The NMI has made previous permanent restitutions, including two toi moko (tattooed Maori heads) repatriated to the Museum of New Zealand Te Papa Tongarewa in 1990.


Elsewhere, attention has been focussed on the meeting that took place at the end of last month between the German Minister of State for Culture and the Media, Monika Grütters, and the Cultural Affairs Ministers of the Länder, the directors of the German museum members of the Benin Dialogue Group, Cologne’s Rautenstrauch-Joest Museum and the Federal Foreign Office. With conflicting reports about Germany’s commitment to Benin restitutions flying around, it was hoped this meeting would reveal their direction of travel.


A statement produced by the Federal Foreign Office did reaffirm their “willingness in principle to make substantial returns of Benin Bronzes”. But reports that returns would begin later this summer appear way off the mark.


Instead, what we may see later this summer is a concrete set of actions and a timetable for returning certain Benin objects now in German public collections. In the meantime, participants have agreed to engage in a three-stage process involving greater transparency about Benin objects in their collections, areas of future cooperation with Nigeria and uniform arrangements for making returns.

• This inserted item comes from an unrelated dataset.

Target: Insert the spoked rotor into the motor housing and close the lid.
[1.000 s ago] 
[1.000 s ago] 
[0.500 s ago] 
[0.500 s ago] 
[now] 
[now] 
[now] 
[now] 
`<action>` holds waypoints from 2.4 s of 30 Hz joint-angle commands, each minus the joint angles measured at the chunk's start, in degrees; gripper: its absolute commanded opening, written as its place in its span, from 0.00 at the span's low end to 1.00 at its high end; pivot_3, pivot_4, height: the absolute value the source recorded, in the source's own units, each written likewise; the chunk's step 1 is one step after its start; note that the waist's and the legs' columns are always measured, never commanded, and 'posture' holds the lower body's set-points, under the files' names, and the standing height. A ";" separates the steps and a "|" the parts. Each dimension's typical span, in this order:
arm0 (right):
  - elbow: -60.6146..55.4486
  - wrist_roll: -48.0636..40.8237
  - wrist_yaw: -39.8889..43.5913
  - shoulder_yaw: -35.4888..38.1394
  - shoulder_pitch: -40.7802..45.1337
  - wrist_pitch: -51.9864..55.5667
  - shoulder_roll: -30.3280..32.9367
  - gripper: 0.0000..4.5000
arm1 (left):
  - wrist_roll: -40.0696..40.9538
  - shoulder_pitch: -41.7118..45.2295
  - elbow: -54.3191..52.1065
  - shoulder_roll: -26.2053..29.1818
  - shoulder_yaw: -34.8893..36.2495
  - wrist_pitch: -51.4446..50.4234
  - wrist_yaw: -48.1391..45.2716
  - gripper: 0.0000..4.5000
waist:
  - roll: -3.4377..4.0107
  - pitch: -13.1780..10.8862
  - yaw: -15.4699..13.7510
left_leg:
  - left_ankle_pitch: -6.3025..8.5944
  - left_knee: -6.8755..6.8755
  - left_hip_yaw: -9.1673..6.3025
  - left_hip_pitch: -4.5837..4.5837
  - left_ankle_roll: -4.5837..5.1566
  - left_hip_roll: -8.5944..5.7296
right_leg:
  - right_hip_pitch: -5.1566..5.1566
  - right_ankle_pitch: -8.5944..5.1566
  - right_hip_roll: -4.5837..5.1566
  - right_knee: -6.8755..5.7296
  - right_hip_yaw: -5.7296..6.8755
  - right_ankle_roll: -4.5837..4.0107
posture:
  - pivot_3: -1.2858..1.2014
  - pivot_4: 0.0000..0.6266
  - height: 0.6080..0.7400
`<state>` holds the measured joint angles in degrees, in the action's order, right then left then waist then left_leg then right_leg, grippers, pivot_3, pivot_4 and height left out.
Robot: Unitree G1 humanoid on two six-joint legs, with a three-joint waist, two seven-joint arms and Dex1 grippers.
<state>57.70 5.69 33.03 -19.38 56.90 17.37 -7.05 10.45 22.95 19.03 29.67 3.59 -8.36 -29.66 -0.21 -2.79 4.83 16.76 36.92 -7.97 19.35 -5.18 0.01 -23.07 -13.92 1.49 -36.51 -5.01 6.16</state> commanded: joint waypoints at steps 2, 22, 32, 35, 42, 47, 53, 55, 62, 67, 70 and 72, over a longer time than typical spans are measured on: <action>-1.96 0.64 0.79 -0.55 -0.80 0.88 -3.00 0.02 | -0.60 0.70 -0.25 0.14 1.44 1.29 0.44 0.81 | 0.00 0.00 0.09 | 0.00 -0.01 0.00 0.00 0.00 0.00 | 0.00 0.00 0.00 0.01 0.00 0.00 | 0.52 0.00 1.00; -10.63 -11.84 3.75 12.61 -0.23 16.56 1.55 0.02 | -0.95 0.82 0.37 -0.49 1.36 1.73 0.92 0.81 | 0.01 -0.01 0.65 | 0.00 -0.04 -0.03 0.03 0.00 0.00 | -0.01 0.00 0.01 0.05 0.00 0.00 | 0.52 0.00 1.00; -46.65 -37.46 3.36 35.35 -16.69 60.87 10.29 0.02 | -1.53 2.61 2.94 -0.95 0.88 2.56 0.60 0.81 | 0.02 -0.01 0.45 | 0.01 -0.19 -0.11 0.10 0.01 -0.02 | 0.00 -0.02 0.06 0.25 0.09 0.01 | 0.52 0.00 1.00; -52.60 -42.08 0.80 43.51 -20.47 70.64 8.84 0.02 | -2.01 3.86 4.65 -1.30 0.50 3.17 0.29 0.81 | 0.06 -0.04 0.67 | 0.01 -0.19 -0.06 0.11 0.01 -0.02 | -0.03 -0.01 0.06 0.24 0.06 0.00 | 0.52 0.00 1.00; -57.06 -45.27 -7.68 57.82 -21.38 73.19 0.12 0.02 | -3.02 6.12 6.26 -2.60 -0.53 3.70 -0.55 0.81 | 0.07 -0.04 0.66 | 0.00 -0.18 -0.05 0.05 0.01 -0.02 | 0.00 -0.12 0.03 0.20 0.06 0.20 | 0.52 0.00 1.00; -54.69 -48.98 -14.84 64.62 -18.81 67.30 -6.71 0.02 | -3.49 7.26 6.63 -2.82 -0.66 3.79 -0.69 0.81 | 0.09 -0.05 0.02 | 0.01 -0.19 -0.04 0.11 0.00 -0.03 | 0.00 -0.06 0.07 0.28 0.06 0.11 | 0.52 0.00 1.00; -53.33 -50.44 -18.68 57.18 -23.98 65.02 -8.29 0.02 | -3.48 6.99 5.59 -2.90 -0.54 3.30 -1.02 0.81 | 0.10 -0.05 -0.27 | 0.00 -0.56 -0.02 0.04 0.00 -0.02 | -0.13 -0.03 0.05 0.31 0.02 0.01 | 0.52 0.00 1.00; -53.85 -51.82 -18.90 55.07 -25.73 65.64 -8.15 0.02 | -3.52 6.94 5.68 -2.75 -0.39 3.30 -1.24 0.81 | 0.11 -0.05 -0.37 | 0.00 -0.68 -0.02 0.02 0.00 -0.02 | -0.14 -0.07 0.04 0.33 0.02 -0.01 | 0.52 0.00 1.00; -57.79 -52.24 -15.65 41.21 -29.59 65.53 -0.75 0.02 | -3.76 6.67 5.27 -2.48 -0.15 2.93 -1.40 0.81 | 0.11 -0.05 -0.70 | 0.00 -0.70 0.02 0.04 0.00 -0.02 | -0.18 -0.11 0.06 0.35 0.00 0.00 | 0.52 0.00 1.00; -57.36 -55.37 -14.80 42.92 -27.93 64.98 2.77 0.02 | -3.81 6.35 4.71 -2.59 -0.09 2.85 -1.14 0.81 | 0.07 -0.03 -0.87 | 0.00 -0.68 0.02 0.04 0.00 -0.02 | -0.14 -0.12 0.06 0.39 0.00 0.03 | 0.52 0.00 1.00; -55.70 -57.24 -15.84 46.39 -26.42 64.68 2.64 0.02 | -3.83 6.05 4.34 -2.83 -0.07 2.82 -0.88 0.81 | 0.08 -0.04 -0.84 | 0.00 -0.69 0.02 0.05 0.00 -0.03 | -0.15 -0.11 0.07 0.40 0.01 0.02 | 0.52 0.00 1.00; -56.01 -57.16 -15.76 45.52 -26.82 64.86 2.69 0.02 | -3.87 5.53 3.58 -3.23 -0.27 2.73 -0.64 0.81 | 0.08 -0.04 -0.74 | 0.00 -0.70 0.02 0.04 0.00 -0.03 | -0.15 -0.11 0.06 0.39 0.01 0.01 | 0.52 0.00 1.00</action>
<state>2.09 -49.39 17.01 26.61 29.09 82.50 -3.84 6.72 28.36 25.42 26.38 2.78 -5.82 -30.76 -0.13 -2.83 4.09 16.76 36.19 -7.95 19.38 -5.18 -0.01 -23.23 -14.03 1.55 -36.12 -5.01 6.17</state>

By next month (15 June) participants have agreed to publish a list of their Benin objects on their own websites, as well as on the website of the ‘Contact Point for Collections from Colonial Contexts in Germany’ at www.cp3c.de. By the end of this year, “comprehensive documentation of the provenance of these objects” will also be made publicly accessible on the Contact Point website. 


Talks about return processes and future cooperation arrangements between museums and Nigeria will be “intensified”, with the aim of sounding out the possibilities of developing a uniform German and Benin Dialogue Group approach to discussions taking place with Nigeria’s Legacy Restoration Trust (LRT), responsible for developing the new Edo Museum of West African Art (EMOWAA). Significantly, they envisage these discussions will cover not only returns to and cooperation projects with Nigeria, but also whether and how Benin Bronzes can continue to be exhibited in Germany.


Further talks about procedures with the LRT, including the legal and organisational conditions for returns, will be coordinated by the Director of MARKK Hamburg, Prof Barbara Plankensteiner, and the Director of the Prussian Cultural Heritage Foundation, Prof Hermann Parzinger.


Committed to taking the “next steps with the necessary urgency, sensitivity and determination to attain results”, the Federal Foreign Office’s statement says that participants aim to make the first returns “in the course of 2022”. 


Other members of the Benin Dialogue Group will be briefed on Germany’s progress at their next meeting on 27 May 2021. After then, we may discover  which members of the Group are prepared to work with officials at the new EMOWAA and realise a timely return of Benin Bronzes and which are not.